The starting gun on the medtech M&A derby of 2015 was fired yesterday with the tie-up of the US-based Cyberonics and Italian company Sorin, a combination that should offer bargain-hunting hospital buyers a wider product line.
A combination of the two appears sensible, with Cyberonics' US sales base and neuromodulation speciality creating little redundancy with Sorin’s focus on cardiovascular care largely outside America. Choosing a UK domicile will be an added benefit, allowing Cyberonics to shield hundreds of millions of dollars in sales from higher US corporate taxes.
As smaller players in a medtech market where scale is increasingly important, both Cyberonics and Sorin have been seen as targets by the biggest companies. Cyberonics is essentially a one-product company and so it was susceptible to a trade sale; Boston Scientific, Medtronic and St Jude Medical are bigger companies active in neuromodulation.
Sorin is more diversified, generating significantly more revenue than Cyberonics – nearly $1bn versus $292m in 2014 – but it, too, would have made an attractive target. The resulting combination, with a pro forma valuation of $2.4bn, looks a little less cheap than the predecessor companies, putting it in a stronger negotiating position as M&A continues red-hot through the medtech sector.
Former Cyberonics investors will hold 54% of the equity in the new company, making it not quite a merger of equals. The new entity will be headed up by Sorin's chief executive, André-Michel Ballester, with Cyberonics head Dan Moore serving as non-executive chairman.
For Cyberonics, this is a back door not just into cardiology but also to support the European launch of its heart failure device Vitaria, which received a CE mark on Wednesday.
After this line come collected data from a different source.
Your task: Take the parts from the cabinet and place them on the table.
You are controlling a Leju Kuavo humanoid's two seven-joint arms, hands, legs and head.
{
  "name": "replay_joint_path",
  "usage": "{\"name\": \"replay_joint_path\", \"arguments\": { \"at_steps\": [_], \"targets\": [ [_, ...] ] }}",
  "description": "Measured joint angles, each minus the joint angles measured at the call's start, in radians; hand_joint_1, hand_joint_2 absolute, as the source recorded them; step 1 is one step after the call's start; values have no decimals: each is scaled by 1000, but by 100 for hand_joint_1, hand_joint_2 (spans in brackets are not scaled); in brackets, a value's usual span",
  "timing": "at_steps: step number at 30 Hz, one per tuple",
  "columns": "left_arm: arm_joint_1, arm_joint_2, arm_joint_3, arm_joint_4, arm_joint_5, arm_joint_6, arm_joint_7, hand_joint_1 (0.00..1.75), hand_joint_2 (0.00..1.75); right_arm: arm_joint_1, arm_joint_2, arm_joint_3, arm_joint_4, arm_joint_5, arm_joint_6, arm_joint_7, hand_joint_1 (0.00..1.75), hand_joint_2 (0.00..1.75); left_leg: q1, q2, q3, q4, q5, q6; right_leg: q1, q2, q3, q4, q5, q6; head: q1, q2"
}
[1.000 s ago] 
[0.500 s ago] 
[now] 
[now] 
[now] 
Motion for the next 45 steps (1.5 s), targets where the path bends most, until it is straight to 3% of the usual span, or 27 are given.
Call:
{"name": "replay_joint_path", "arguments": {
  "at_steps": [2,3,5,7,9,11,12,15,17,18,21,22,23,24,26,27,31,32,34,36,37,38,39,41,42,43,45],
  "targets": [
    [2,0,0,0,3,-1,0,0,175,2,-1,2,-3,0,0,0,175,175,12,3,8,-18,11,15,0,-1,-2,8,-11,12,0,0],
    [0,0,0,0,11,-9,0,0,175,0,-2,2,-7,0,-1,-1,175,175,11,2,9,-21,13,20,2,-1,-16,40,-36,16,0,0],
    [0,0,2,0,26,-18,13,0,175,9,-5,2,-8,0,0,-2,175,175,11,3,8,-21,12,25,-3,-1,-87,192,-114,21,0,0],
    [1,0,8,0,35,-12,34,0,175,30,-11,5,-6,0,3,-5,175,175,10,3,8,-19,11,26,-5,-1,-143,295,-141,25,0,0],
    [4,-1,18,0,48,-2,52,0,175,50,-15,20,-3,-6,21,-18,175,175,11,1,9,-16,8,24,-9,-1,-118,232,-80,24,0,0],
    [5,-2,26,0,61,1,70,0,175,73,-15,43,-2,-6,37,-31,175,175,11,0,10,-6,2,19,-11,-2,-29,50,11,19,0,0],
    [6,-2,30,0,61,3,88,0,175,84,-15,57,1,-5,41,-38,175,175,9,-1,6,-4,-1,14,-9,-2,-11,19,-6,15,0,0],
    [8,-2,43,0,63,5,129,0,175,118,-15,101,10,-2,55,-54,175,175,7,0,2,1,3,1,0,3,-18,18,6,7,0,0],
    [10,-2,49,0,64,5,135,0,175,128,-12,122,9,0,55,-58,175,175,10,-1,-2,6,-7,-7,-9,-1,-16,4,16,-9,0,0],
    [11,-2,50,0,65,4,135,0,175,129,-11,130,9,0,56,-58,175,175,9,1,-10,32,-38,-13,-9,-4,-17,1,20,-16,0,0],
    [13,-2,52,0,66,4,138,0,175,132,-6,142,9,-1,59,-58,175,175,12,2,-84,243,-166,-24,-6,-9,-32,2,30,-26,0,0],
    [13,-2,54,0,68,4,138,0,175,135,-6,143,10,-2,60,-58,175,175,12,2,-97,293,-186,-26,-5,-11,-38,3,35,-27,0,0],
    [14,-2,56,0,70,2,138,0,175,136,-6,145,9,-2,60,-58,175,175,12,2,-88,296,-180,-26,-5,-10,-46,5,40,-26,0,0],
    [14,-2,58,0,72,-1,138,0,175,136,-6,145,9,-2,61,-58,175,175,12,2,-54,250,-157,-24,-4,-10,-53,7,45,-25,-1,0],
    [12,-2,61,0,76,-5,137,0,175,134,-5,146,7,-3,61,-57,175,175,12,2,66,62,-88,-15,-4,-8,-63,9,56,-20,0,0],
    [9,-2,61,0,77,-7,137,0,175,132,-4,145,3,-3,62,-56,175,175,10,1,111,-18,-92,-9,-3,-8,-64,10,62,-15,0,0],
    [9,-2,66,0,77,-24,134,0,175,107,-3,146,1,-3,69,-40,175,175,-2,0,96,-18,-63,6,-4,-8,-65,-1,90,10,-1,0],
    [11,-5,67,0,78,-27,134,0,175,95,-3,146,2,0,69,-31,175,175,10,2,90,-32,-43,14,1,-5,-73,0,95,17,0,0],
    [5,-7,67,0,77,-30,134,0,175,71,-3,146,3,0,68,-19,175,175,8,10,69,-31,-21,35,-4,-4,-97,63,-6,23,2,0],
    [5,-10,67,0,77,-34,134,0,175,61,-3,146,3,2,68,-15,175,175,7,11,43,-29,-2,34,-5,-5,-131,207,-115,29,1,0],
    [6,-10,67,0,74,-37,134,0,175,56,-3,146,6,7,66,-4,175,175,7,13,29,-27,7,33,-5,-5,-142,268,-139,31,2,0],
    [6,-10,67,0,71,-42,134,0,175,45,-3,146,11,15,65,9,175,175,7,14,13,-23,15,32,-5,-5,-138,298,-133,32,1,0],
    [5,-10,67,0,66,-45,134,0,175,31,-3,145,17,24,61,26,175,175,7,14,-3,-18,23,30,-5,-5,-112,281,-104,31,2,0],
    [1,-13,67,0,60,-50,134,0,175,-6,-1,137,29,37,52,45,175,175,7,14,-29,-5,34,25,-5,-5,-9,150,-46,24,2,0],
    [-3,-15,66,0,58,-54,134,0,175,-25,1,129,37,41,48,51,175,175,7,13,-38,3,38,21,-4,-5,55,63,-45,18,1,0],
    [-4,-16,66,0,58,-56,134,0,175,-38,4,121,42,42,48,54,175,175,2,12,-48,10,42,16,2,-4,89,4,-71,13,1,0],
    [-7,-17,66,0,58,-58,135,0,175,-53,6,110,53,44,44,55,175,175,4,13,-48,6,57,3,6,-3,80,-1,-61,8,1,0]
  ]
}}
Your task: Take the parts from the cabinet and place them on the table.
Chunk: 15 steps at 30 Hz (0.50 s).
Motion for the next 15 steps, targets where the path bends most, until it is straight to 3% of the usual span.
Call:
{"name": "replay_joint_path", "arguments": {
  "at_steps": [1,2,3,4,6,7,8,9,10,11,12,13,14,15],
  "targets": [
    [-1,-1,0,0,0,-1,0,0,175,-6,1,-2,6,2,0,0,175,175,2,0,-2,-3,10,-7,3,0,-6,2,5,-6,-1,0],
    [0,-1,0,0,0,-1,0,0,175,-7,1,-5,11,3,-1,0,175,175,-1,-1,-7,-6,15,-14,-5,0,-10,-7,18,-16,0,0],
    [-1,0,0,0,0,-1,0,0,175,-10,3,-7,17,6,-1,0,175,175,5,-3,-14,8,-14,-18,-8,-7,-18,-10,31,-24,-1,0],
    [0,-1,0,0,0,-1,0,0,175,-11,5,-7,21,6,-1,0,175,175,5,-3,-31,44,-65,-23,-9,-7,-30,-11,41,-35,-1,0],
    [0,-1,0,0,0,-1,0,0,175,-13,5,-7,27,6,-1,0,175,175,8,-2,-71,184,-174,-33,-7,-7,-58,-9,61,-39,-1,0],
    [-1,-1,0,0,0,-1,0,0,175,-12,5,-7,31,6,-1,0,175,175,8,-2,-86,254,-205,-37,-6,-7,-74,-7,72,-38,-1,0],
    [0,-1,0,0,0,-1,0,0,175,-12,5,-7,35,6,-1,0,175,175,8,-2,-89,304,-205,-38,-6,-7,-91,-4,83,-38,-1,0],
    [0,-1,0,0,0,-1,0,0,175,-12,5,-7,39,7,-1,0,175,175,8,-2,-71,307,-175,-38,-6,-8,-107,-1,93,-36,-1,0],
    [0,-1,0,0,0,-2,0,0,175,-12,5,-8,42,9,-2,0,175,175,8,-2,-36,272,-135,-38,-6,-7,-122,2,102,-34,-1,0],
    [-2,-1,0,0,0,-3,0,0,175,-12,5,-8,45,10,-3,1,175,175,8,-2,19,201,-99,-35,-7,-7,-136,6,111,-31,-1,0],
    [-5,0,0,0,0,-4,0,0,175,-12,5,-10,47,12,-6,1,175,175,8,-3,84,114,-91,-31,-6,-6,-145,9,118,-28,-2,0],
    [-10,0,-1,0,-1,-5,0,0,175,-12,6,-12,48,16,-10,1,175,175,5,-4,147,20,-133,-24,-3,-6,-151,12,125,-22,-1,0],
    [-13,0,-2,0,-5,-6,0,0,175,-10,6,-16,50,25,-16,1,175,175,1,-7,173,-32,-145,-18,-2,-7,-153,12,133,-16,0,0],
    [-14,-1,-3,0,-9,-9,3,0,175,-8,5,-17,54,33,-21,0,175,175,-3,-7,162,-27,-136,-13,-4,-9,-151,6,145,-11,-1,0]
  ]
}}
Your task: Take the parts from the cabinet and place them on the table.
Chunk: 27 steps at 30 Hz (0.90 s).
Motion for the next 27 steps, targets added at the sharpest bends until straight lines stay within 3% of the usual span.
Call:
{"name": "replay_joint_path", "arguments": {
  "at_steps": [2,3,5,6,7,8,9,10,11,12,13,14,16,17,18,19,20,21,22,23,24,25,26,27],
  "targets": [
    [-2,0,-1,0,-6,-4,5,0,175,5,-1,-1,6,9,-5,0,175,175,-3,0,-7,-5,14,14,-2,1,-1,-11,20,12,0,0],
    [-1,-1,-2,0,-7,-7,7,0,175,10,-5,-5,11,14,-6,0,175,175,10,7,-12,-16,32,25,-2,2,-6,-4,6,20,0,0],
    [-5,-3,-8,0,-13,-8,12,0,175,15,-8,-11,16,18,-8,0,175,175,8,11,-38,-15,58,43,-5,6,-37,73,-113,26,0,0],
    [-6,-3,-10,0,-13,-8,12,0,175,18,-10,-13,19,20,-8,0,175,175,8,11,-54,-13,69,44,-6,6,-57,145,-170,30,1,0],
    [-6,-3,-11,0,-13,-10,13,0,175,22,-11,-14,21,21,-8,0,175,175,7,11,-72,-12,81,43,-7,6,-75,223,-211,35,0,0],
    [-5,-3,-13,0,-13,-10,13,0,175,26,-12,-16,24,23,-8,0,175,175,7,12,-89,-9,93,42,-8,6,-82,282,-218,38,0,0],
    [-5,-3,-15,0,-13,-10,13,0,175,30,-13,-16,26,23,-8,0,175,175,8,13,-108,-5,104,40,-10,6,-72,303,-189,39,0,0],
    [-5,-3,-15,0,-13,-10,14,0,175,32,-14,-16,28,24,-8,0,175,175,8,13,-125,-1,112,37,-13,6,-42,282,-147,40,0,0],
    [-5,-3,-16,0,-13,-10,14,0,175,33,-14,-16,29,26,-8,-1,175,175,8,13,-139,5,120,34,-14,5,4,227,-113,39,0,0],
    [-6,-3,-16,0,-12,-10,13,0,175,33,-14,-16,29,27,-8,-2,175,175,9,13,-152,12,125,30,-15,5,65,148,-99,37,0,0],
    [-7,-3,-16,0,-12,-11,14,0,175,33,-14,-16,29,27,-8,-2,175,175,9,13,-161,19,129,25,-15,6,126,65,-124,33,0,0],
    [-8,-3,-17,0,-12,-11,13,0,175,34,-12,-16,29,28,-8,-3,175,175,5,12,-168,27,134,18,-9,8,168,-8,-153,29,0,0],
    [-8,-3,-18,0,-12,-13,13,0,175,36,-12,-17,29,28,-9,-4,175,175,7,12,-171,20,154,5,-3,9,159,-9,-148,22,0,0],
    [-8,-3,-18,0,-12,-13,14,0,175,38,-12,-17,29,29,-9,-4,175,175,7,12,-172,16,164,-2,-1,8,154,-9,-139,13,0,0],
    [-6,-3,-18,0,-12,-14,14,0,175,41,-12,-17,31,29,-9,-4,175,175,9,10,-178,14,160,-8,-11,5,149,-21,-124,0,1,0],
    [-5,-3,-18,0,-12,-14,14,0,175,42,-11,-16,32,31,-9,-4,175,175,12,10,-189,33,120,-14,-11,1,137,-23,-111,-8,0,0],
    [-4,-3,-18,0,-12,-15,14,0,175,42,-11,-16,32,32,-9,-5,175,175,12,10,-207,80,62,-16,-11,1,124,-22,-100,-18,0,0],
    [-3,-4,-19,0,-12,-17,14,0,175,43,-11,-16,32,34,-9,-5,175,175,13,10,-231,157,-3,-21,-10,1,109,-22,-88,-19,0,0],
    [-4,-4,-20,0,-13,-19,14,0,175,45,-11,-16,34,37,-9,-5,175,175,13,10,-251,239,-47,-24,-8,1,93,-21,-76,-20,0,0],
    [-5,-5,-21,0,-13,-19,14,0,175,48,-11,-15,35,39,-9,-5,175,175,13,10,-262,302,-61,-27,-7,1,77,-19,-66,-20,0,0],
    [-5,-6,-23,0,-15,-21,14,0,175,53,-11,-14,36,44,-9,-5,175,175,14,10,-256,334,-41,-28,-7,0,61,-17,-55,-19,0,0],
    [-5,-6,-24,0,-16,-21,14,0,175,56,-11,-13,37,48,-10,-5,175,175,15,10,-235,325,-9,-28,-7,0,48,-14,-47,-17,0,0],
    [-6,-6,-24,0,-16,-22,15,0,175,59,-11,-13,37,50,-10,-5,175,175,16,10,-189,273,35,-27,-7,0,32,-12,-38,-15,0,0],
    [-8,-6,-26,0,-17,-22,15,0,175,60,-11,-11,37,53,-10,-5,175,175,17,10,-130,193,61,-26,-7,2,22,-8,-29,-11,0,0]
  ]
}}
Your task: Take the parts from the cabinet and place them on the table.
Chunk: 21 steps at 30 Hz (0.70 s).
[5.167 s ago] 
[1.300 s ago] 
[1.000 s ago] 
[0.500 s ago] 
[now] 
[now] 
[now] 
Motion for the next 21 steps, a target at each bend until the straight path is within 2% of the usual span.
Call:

Vagus nerve stimulation has not been the success in cardiology as it has been in refractory epilepsy, with Boston Scientific's device shown to be a failure and Cyberonics' Vitaria having limited efficacy in the Anthem-HF trial (ESC – Cyberonics fails a bit better than Boston, September 1, 2014).
Persuading European hospitals to adopt the technology – and payers to support it – was probably going to be a big task for Cyberonics by itself, as it derived just 20% of its sales outside the US. Meanwhile, achieving US approval for Vitaria will probably require additional clinical trials, as achieving only one of two primary endpoints in Anthem-HF will not be received charitably at the FDA.
Conversely, Cyberonics offers an attractive position in neurostimulation devices, an expertise Sorin lacks, and a US sales force that can expand Sorin’s presence; just 23% of the Italian group’s sales are in the US. And, of course, on both sides of the Atlantic a broader product array makes the new company a more attractive vendor for clinics and hospitals.
As an all-share transaction this merger is hard to value next to cash takeouts, but it has every sign of being one of the bigger deals of 2015 – Sorin closed Wednesday valued at €1.1bn ($1.2bn) and Cyberonics at $1.6bn.
Billion-dollar transactions do not happen every day in medtech, as only seven deals above this benchmark closed in 2014.
Cyberonics-Sorin has set the bar high already in 2015 (Best is yet to come as medtech mergers come roaring back, January 19, 2015). With expanding scale an effective counter to the calls for price cuts from cash-strapped buyers, it should be matched or exceeded.